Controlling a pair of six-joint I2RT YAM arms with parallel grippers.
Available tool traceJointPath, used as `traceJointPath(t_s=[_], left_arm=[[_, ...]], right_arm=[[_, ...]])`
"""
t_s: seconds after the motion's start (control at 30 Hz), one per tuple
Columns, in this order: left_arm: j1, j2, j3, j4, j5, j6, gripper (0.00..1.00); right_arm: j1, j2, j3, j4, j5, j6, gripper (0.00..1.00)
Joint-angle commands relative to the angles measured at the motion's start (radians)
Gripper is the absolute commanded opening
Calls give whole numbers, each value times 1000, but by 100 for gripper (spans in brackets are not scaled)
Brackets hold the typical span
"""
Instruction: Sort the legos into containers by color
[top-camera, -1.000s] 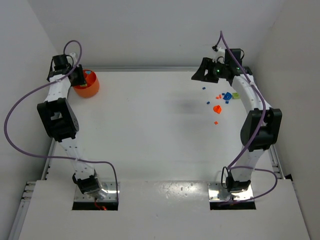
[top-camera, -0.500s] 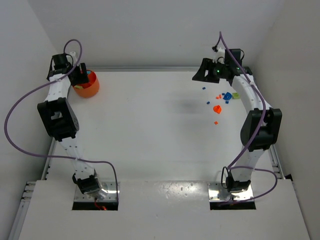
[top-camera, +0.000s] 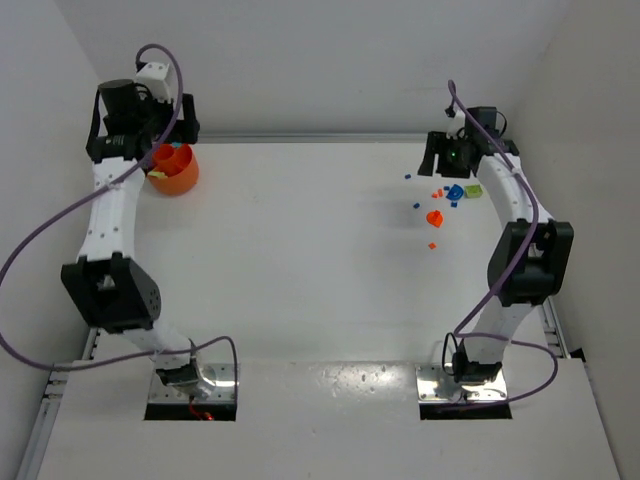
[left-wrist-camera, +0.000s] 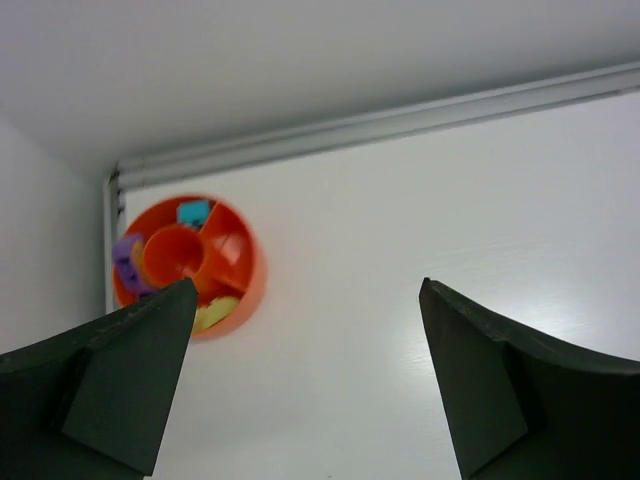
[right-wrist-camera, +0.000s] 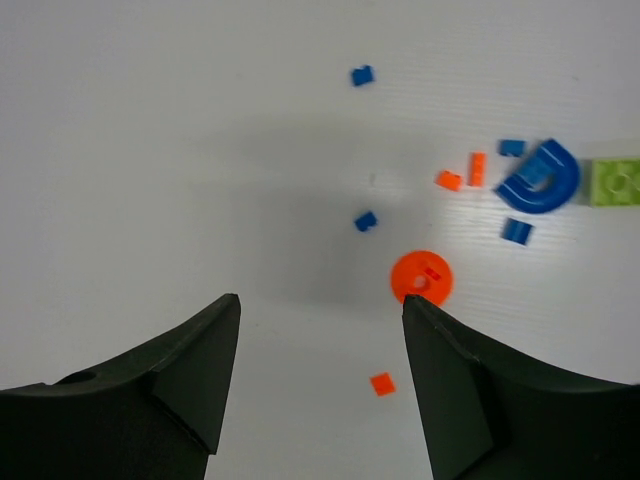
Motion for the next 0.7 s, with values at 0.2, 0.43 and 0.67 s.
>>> traceJointPath(t_s=[0.2, 0.43, 0.67], left_arm=[[-47, -375, -238, 19, 255, 47, 100], [-57, -464, -331, -10, 297, 47, 100], [-57, -465, -353, -11, 286, 27, 100]], right_arm=[[-115, 75, 157, -150, 162, -325, 65], [-192, 372, 533, -352, 218, -367, 61], [-210, 433, 481, -271, 255, -367, 58]])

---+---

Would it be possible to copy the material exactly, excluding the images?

Controlling a pair of six-joint I2RT YAM arms with parallel grippers.
Available tool traceJointPath, used as `traceJointPath(t_s=[_], left_arm=[[_, ...]], right_arm=[[_, ...]])`
"""
t_s: seconds after the motion's start (control at 30 Hz), one per tuple
Columns, in this order: left_arm: j1, j2, j3, j4, j5, j6, gripper (0.00..1.00); right_arm: j1, j2, j3, j4, j5, j6, gripper (0.00..1.00)
Joint-angle commands relative to the angles measured at the motion's start (radians)
Gripper is the absolute commanded opening
Calls give whole numbers, each value times 1000, but by 100 for gripper (spans in brackets are not scaled)
Brackets hold the typical span
"""
Instruction: Sort the legos into containers by color
[top-camera, -1.000s] 
[top-camera, -0.500s] 
[top-camera, +0.000s] 
[left-wrist-camera, +0.000s] 
[right-wrist-camera, +0.000s] 
Motion for the next 0.7 s, with values at 0.2, 0.43 and 0.67 s.
>>> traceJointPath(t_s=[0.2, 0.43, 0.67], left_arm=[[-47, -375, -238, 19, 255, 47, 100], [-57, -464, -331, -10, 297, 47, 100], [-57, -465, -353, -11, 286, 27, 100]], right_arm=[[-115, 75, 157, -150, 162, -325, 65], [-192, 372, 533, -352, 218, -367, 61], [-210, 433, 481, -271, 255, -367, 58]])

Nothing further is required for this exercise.